EXERCISE BRIEF: Among the lines below, list those containing the string "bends".

[Start of section]

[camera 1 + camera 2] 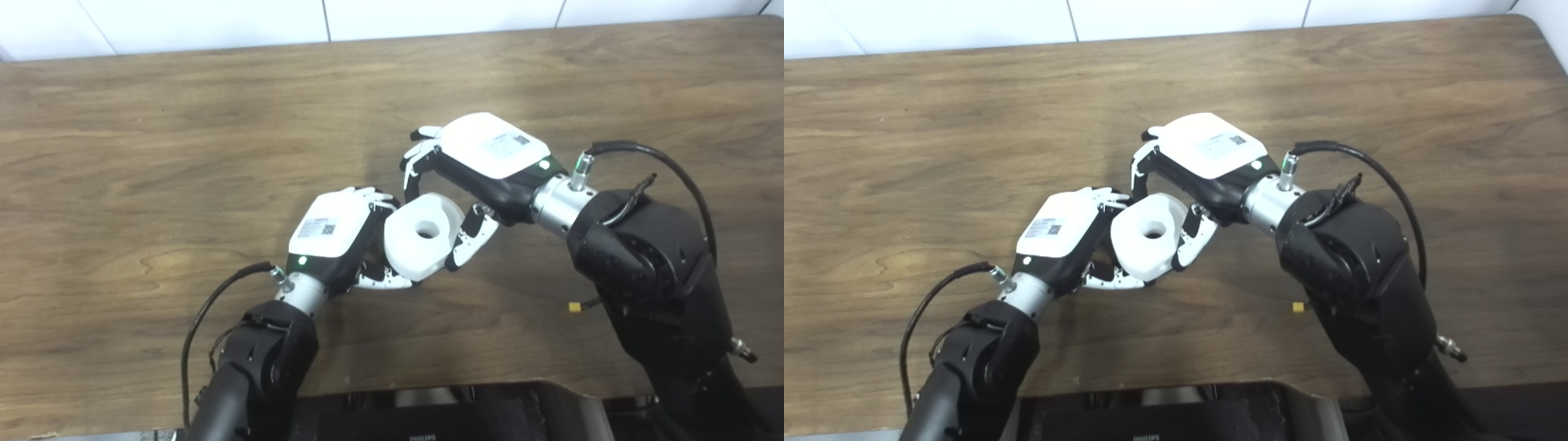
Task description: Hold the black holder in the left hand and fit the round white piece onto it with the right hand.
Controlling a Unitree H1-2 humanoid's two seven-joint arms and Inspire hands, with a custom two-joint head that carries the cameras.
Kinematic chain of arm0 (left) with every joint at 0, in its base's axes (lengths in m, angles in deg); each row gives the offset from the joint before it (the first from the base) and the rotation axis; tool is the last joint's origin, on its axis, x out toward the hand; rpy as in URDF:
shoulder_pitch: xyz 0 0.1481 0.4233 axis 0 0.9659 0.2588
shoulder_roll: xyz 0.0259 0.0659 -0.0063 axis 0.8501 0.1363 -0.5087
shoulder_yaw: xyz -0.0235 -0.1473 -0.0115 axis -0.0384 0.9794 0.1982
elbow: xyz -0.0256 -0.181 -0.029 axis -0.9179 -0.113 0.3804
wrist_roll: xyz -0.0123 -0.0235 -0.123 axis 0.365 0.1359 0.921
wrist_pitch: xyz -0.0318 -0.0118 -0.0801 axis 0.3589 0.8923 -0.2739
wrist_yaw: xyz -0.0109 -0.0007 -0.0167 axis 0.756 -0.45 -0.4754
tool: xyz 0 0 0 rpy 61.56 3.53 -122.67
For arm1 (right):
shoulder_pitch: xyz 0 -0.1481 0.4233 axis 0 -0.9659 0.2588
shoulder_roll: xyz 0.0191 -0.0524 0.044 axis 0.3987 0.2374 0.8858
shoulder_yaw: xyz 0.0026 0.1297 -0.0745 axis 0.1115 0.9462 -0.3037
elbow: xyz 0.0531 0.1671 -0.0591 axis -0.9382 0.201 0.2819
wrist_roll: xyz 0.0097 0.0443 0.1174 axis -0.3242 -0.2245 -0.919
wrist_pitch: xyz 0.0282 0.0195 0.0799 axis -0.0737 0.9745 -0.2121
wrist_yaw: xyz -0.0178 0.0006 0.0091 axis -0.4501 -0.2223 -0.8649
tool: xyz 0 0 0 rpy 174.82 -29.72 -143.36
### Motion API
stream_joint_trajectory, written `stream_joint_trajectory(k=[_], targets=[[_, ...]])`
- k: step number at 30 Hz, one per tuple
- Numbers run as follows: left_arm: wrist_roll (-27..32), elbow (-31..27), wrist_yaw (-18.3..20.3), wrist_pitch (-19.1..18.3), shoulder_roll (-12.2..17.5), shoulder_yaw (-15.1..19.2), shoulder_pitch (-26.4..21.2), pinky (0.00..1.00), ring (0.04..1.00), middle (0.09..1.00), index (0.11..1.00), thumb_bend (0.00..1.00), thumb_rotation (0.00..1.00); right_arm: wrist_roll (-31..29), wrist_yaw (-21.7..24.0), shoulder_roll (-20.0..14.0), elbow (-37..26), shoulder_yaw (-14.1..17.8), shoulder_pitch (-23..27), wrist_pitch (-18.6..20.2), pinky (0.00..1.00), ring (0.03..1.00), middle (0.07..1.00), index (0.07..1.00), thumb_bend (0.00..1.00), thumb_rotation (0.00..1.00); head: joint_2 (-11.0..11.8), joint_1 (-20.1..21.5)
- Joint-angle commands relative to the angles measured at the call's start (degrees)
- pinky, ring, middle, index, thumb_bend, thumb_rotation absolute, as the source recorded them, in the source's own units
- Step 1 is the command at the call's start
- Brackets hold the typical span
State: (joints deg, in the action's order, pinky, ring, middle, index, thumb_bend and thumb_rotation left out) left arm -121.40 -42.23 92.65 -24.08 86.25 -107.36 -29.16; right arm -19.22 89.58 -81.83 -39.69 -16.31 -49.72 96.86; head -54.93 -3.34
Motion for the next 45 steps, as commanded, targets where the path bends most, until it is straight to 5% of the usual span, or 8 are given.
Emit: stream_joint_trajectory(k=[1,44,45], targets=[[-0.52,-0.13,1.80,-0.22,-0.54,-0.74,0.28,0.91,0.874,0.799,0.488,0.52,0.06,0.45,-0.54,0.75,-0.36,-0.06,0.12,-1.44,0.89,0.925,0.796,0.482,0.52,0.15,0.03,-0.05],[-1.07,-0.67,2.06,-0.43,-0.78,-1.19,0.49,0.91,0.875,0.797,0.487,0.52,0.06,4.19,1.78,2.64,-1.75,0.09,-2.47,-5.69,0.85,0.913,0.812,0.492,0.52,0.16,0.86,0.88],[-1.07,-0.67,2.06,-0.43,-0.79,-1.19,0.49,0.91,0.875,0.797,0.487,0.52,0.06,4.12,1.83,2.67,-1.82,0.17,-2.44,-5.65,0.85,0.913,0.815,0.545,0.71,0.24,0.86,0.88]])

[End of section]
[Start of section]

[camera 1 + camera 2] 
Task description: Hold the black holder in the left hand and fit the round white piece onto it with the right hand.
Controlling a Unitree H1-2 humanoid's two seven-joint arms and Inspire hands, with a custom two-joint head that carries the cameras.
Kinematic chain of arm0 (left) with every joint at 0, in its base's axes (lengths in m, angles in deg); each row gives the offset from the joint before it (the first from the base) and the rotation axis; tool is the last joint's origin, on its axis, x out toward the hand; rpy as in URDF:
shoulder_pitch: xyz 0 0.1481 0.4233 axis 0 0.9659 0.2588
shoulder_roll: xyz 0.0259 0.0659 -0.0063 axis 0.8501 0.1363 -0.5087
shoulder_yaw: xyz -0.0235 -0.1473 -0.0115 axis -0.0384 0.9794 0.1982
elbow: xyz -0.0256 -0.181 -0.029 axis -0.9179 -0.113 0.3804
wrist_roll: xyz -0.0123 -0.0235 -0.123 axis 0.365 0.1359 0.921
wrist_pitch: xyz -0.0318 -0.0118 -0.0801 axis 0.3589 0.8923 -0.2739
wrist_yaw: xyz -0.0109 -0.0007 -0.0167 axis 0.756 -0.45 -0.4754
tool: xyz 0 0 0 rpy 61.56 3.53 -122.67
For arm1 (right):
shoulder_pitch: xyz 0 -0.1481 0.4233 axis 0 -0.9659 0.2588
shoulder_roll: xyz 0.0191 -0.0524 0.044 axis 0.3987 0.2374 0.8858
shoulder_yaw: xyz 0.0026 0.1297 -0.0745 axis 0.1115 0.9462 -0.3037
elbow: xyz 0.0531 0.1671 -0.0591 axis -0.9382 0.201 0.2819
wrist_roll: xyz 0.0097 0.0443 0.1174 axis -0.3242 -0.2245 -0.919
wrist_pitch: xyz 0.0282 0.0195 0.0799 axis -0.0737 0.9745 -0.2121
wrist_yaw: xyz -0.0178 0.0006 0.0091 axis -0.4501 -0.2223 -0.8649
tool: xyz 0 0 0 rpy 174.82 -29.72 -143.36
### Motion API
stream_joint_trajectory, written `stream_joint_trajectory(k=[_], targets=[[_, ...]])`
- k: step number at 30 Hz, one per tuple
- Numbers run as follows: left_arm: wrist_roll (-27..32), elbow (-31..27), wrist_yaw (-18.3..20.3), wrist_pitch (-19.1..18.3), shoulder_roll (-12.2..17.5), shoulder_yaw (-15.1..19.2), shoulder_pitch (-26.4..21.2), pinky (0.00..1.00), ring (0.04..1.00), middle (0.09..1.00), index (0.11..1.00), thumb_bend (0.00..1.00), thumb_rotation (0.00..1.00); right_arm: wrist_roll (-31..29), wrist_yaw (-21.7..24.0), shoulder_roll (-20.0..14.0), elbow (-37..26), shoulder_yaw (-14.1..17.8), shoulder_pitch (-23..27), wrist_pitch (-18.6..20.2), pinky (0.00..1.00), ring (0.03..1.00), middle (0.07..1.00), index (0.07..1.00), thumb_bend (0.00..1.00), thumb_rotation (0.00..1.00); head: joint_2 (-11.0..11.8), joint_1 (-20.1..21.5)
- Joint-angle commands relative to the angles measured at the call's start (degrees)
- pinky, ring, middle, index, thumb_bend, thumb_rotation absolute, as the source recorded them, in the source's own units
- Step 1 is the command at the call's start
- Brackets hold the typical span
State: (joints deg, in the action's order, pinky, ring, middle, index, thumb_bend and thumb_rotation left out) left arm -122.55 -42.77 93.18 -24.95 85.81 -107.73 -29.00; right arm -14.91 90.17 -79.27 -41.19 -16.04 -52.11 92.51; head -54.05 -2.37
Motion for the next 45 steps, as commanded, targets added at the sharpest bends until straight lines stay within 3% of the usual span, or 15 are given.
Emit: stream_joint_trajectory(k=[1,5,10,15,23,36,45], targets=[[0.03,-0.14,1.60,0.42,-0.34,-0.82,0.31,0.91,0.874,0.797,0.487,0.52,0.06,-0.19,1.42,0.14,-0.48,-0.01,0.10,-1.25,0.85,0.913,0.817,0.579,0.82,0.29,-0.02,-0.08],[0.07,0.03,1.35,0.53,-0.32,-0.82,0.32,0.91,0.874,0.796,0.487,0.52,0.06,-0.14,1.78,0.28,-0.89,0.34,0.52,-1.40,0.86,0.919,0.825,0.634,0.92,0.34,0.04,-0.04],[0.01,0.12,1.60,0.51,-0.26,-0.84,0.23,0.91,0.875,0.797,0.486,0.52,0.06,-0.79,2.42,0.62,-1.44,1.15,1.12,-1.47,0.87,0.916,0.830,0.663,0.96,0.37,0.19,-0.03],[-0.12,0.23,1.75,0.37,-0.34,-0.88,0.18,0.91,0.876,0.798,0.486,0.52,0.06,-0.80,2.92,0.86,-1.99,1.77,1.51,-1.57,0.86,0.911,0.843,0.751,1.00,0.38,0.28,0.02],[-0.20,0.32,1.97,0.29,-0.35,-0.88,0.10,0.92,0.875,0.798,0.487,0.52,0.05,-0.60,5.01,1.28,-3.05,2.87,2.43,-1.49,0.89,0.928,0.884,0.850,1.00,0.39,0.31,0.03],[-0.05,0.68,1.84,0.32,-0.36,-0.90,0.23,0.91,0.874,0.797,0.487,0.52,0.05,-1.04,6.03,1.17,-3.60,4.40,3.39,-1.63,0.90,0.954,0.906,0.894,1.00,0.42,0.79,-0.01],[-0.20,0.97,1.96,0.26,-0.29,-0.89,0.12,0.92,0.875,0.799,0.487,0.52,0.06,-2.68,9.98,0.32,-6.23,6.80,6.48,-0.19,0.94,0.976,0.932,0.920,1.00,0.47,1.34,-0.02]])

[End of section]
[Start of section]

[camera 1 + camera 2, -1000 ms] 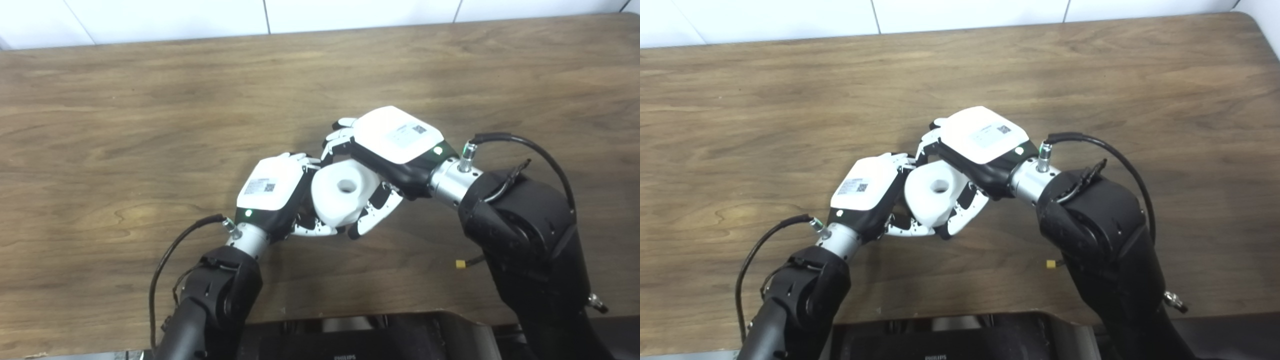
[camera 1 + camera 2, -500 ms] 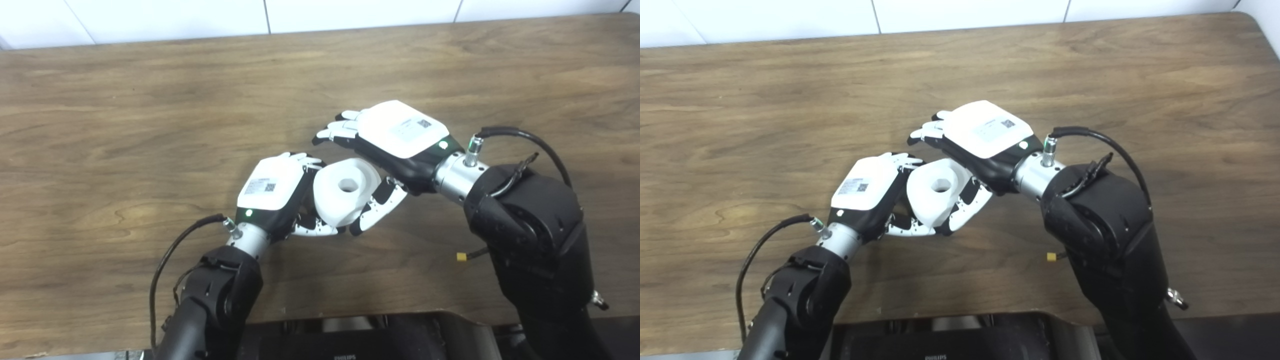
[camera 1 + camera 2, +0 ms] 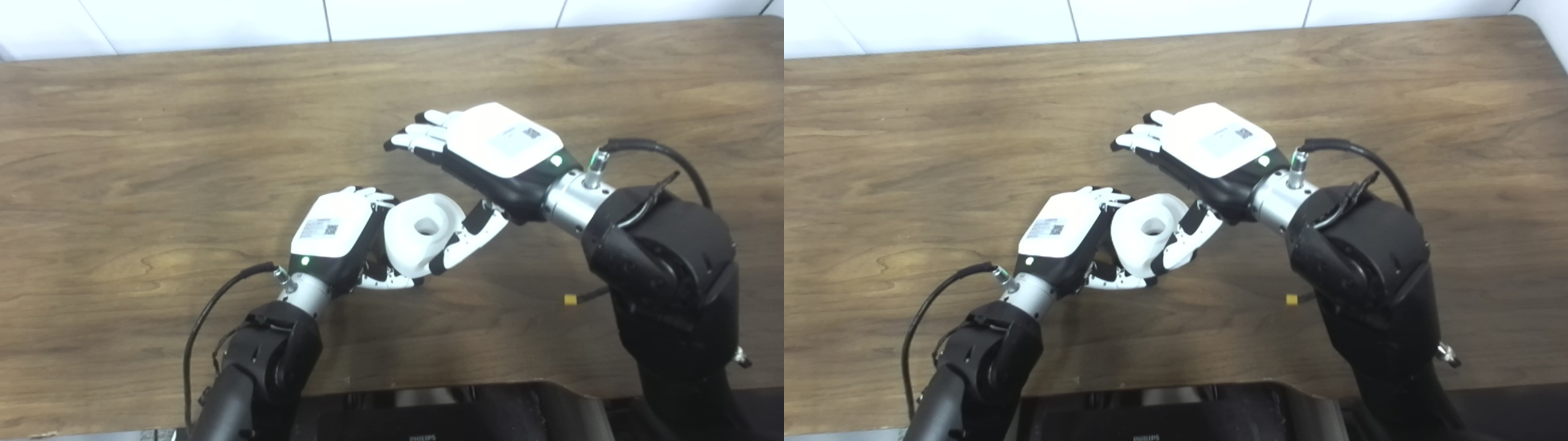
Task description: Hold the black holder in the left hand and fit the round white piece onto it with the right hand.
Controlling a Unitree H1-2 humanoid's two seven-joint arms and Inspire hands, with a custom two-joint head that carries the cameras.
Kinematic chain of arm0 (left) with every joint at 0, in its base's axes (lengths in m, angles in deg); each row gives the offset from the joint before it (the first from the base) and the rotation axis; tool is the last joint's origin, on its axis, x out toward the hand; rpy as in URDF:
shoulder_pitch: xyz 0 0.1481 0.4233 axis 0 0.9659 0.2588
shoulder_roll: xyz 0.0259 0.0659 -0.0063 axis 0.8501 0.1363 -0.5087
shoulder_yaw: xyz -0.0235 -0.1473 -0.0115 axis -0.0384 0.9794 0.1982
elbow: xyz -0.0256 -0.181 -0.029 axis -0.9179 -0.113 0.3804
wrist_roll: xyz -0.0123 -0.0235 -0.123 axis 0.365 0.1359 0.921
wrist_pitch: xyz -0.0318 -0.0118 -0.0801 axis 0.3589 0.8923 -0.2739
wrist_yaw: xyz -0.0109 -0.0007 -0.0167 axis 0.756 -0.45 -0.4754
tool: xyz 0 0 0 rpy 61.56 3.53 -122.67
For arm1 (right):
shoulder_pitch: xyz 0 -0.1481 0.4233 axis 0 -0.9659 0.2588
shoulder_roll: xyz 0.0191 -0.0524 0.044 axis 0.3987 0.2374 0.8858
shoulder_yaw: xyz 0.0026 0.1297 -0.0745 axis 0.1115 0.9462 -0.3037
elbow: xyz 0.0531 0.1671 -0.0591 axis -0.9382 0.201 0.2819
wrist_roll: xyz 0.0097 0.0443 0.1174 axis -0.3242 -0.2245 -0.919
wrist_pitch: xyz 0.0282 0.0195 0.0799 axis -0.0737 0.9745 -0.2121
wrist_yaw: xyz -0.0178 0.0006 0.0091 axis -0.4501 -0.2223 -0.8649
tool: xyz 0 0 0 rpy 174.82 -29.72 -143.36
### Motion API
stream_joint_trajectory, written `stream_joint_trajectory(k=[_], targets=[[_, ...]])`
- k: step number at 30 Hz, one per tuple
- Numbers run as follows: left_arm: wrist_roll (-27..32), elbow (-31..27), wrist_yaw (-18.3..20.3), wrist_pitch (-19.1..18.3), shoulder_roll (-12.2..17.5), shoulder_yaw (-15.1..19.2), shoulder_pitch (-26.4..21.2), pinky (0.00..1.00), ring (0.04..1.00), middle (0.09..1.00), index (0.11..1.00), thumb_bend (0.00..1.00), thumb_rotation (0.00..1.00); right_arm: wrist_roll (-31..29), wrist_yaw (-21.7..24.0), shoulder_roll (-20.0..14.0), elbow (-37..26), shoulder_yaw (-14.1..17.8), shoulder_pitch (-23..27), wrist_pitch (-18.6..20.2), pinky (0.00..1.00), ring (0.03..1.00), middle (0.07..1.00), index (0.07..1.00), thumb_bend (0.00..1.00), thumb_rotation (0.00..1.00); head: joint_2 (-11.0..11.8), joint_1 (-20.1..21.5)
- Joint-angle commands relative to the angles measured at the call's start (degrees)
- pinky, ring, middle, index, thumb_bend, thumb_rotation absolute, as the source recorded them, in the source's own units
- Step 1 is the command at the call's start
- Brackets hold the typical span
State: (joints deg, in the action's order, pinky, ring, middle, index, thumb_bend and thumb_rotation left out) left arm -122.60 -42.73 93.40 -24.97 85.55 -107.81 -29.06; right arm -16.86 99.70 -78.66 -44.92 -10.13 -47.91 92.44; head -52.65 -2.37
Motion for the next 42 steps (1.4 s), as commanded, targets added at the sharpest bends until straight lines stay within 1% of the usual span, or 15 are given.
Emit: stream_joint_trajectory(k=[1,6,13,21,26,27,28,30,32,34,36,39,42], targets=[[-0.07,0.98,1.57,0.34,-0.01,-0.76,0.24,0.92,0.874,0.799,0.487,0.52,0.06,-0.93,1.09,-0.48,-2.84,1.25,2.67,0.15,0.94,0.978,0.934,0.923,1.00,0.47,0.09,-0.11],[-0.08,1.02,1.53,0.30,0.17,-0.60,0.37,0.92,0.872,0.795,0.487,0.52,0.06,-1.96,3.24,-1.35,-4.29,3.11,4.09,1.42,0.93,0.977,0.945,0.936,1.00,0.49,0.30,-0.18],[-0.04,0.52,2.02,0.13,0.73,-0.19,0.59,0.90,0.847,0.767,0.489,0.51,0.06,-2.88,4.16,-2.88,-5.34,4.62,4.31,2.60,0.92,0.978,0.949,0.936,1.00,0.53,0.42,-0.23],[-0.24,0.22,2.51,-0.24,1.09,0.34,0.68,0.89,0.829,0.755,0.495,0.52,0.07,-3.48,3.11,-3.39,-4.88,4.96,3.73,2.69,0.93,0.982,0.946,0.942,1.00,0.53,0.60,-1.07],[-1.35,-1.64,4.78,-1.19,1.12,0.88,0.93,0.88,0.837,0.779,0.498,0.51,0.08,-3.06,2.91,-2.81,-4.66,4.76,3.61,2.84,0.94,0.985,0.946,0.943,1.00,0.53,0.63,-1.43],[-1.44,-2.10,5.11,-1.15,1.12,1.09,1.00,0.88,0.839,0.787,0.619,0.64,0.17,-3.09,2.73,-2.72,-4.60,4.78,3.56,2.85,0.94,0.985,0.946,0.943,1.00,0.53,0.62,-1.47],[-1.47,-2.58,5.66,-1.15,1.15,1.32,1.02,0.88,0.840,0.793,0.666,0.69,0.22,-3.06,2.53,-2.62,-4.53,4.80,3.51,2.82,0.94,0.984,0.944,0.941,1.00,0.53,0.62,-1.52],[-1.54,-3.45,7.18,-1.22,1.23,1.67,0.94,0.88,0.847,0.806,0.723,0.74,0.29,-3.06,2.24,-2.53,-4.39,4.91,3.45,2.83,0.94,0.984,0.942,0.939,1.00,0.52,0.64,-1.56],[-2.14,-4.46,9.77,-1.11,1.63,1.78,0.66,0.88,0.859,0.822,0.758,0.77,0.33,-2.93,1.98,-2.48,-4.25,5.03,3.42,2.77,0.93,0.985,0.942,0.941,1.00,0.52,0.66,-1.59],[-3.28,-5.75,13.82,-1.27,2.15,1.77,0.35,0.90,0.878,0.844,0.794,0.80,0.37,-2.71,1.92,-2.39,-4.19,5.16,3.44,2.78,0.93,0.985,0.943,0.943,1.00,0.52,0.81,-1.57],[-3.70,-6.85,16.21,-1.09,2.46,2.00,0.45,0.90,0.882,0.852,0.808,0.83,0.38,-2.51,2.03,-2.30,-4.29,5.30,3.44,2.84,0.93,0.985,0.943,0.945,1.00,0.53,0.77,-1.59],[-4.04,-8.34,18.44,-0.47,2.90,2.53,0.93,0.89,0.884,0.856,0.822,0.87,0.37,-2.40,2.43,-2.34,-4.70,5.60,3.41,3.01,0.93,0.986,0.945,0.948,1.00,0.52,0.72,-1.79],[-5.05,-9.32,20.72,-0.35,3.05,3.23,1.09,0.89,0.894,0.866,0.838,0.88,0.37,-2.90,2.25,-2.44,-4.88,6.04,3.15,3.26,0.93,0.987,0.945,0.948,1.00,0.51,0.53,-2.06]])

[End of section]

RESPONSE AREA:
Motion for the next 45 steps, as commanded, targets where the path bends most, until it is straight to 5% of the usual span, or 8 are given.
Motion for the next 45 steps, as commanded, targets added at the sharpest bends until straight lines stay within 3% of the usual span, or 15 are given.
Motion for the next 42 steps (1.4 s), as commanded, targets added at the sharpest bends until straight lines stay within 1% of the usual span, or 15 are given.

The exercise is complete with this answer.